Alternative forms[edit]

Etymology[edit]

mis- +‎ maneuver

Verb[edit]

mismaneuver (third-person singular simple present mismaneuvers, present participle mismaneuvering, simple past and past participle mismaneuvered)

  1. To maneuver in a way that has an unfortunate result.
    • 1956, American Universities Field Staff, Fieldstaff Reports: Southeast Asia series - Volumes 4-6, page 6:
      Maude Purvis was the granddaughter of an American Southern gentleman, Robert Louis Earle Purvis, who somehow mismaneuvered himself into association with the Yankees during the Civil War and quickly thereafter remaneuvered himself to distant Batavia where he found a happy and prosperous haven .
    • 1971, Neal Cassady, The First Third, page 117:
      Mr. Frank prematurely ended his sad and spotty career in a Rocky Mountain ravine, smashed inside the stolen car he'd drunkenly mismaneuvered around a cliff curve.
    • 1987, Jennifer Curtiss Gage, Dominique Rolin, The Deathday Cake, page 122:
      Victory eludes me, I must have misjudged or mismaneuvered.
    • 2014, Clifford Browder, The Money Game in Old New York: Daniel Drew and His Times, page 48:
      During the race on the Hudson, Vanderbilt in his excitement seized the wheel from the pilot and mismaneuvered his vessel, while Law, out of fuel, hurled furniture and costly fittings into the furnaces and so sailed on to win.

Noun[edit]

mismaneuver (countable and uncountable, plural mismaneuvers)

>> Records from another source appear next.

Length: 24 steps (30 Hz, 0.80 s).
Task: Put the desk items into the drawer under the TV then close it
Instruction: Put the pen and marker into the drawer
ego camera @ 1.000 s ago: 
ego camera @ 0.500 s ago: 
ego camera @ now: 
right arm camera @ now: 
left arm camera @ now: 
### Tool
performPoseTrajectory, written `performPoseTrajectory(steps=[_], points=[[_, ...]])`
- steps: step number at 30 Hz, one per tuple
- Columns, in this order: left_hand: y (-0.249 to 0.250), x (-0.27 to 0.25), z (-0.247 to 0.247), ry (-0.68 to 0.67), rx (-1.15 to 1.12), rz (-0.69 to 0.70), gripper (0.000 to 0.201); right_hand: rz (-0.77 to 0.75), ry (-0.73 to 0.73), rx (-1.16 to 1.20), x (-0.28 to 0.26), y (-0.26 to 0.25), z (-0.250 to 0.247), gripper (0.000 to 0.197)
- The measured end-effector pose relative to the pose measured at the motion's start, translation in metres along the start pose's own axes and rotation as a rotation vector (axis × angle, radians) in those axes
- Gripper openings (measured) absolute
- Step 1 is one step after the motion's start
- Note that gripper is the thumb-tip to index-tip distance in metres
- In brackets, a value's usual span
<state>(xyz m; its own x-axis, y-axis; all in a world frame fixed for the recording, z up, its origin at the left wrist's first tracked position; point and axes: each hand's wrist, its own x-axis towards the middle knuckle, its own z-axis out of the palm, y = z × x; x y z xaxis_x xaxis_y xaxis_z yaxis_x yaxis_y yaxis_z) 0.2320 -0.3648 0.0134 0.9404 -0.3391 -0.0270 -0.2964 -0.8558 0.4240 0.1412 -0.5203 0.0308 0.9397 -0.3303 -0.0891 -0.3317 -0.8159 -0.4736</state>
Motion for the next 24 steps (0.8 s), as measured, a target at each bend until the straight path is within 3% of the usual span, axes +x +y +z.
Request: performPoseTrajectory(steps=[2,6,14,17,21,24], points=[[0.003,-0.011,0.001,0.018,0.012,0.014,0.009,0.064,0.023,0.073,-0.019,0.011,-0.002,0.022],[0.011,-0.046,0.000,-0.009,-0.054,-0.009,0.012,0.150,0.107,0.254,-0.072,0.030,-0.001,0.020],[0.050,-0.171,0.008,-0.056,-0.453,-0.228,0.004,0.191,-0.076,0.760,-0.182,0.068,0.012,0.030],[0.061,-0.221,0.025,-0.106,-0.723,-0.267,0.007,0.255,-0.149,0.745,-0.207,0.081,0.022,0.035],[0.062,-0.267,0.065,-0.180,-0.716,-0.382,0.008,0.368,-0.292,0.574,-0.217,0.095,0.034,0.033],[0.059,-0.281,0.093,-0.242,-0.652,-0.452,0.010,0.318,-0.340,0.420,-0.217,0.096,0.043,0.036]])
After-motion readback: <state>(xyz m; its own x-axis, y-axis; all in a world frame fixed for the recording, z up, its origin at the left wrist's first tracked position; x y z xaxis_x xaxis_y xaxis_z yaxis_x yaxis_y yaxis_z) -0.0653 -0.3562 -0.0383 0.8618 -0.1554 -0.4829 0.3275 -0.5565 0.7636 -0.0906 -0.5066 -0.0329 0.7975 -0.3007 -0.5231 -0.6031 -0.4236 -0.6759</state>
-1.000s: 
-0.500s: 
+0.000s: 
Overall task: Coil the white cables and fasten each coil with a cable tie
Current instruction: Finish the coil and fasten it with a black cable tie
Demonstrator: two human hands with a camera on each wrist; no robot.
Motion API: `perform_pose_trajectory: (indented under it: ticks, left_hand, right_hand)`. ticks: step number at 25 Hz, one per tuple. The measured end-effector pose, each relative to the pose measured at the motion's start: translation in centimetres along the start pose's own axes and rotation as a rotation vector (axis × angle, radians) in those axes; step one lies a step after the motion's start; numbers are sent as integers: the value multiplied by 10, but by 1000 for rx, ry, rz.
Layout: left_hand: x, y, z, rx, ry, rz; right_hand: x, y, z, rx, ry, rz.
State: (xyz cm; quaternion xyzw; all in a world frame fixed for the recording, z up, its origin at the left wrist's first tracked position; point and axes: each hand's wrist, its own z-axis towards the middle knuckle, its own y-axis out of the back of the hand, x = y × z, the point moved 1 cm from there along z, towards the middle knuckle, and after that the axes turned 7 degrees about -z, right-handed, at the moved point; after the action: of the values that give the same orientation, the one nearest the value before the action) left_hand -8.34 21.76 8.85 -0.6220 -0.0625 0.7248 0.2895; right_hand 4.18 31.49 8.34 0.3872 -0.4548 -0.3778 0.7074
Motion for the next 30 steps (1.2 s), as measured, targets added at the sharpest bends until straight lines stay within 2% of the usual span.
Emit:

  1. (countable) A maneuver that does not go as intended.
    • 1989, Per Bruun, Port Engineering, page 186:
      The second is the probability of a mismaneuver in the face of an impending accident.
    • 1999, Guy Murchie, The Seven Mysteries of Life, page 442:
      Or the so-called foolproof airplane that is so control-limited and inherently stable that it obviously "wants" to fly and will work itself out of any stall, mismaneuver or spin anyone puts it into — in the process settling itself back on a comfortable and even keel?
    • 2003, Milton Gaither, American Educational History Revisited: A Critique of Progress, page 37:
      After two and a half years of political mismaneuvers, military bungling, expenditures estimated at 158 million dollars, and the death of twenty thousand men, Sheffey's prognosis was beginning to sound prophetic.
    • 2017, Alexander Theroux, Einstein's Beets, page 514:
      During those three hellish days at Gettysburg, General Robert E. Lee was badly suffering from a severe case of diarrhea after having eaten too many cherries, an indisposition—given his ill-considered and ultimately amateurishly fatal decision for the Confederacy to attack from the front (and relatively below) on July 3, 1863—that cost his army a victory that day, an incredible mismaneuver and unstrategic folly that became, as it turned out, the turning-point of the entire war that led to the full and final defeat of the South.
  2. (uncountable) The act of mismaneuvering.
    • 1977, Ohio State University. Commission on Women and Minorities, Report, page 16:
      Through political maneuver (or mismaneuver) the act, in its full civil rights thrust, was joined to outlaw both race and sex discrimination in its coverage, but only in its title in regards to employment.
    • 1982 ·, IABSE Reports - Volume 42, page 91:
      The frequency of a ship collision with a fixed object or a ship depends on the hypothetical frequency of ship collision with fixed autopilots and the probability of mismaneuver.
    • 2003, Martha Tuck Rozett, Constructing a World: Shakespeare's England and the New Historical Fiction, page 9:
      The Fifth Queen is like Verdi's Otello: made of miscalculation, mismaneuver, and mistake. Motive is a metaphor with its meaning sheathed like a dagger. It is one of Shakespeare's doubtful mystery plays. . . . For prose, it is the recovery of poetry itself.